== EXERCISE DETAILS ==
From top to bottom, print the listing word for word and skip any pictures it contains.

== DATA EXCERPT ==
----

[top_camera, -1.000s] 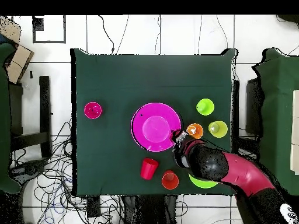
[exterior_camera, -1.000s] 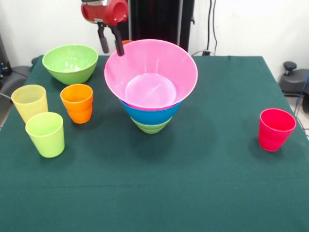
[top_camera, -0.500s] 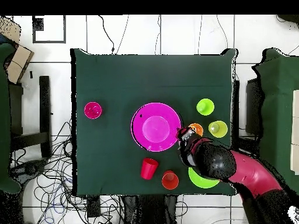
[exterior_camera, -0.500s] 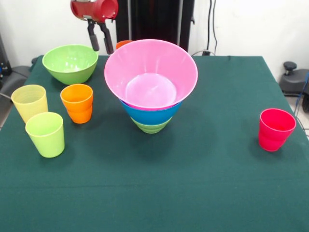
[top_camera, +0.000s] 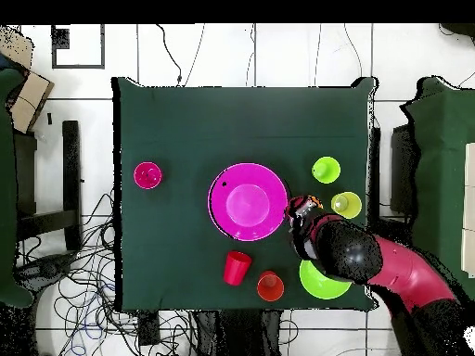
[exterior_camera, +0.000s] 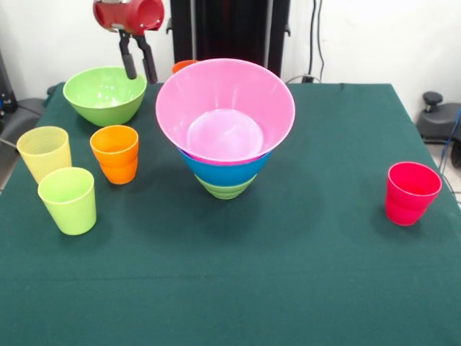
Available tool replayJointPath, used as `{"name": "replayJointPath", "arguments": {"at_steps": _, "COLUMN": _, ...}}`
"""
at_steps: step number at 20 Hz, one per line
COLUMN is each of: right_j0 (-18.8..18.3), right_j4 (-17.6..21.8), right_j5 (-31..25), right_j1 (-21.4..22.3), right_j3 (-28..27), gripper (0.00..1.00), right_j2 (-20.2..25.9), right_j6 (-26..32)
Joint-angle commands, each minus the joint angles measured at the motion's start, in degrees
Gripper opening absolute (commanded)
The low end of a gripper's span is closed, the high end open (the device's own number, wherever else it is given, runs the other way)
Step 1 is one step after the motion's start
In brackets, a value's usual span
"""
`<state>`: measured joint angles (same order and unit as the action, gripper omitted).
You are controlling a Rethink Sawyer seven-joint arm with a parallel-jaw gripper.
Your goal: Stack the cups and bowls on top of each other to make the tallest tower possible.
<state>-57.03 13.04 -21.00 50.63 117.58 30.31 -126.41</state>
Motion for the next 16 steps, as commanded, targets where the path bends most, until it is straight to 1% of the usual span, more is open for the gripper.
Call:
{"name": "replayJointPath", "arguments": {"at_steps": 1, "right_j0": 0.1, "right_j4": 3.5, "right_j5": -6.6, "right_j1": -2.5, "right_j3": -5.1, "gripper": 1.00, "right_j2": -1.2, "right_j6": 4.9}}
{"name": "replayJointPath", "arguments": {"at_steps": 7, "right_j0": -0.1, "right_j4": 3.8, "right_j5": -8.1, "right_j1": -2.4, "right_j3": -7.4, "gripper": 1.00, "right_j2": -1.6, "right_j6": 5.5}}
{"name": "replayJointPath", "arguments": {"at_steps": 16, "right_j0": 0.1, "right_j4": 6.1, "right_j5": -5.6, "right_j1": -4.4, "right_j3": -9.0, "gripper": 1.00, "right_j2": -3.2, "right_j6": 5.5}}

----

== RESULT FOR THIS TASK ==
[top_camera, -1.000s] 
[exterior_camera, -1.000s] 
[top_camera, -0.500s] 
[exterior_camera, -0.500s] 
[top_camera, +0.000s] 
[exterior_camera, +0.000s] 
Available tool replayJointPath, used as `{"name": "replayJointPath", "arguments": {"at_steps": _, "COLUMN": _, ...}}`
"""
at_steps: step number at 20 Hz, one per line
COLUMN is each of: right_j0 (-18.8..18.3), right_j4 (-17.6..21.8), right_j5 (-31..25), right_j1 (-21.4..22.3), right_j3 (-28..27), gripper (0.00..1.00), right_j2 (-20.2..25.9), right_j6 (-26..32)
Joint-angle commands, each minus the joint angles measured at the motion's start, in degrees
Gripper opening absolute (commanded)
The low end of a gripper's span is closed, the high end open (the device's own number, wherever else it is given, runs the other way)
Step 1 is one step after the motion's start
In brackets, a value's usual span
"""
`<state>`: measured joint angles (same order and unit as the action, gripper omitted).
You are controlling a Rethink Sawyer seven-joint arm with a parallel-jaw gripper.
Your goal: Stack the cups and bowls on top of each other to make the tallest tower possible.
<state>-57.03 13.04 -21.00 50.63 117.58 30.31 -126.41</state>
Motion for the next 16 steps, as commanded, targets where the path bends most, until it is straight to 1% of the usual span, more is open for the gripper.
Call:
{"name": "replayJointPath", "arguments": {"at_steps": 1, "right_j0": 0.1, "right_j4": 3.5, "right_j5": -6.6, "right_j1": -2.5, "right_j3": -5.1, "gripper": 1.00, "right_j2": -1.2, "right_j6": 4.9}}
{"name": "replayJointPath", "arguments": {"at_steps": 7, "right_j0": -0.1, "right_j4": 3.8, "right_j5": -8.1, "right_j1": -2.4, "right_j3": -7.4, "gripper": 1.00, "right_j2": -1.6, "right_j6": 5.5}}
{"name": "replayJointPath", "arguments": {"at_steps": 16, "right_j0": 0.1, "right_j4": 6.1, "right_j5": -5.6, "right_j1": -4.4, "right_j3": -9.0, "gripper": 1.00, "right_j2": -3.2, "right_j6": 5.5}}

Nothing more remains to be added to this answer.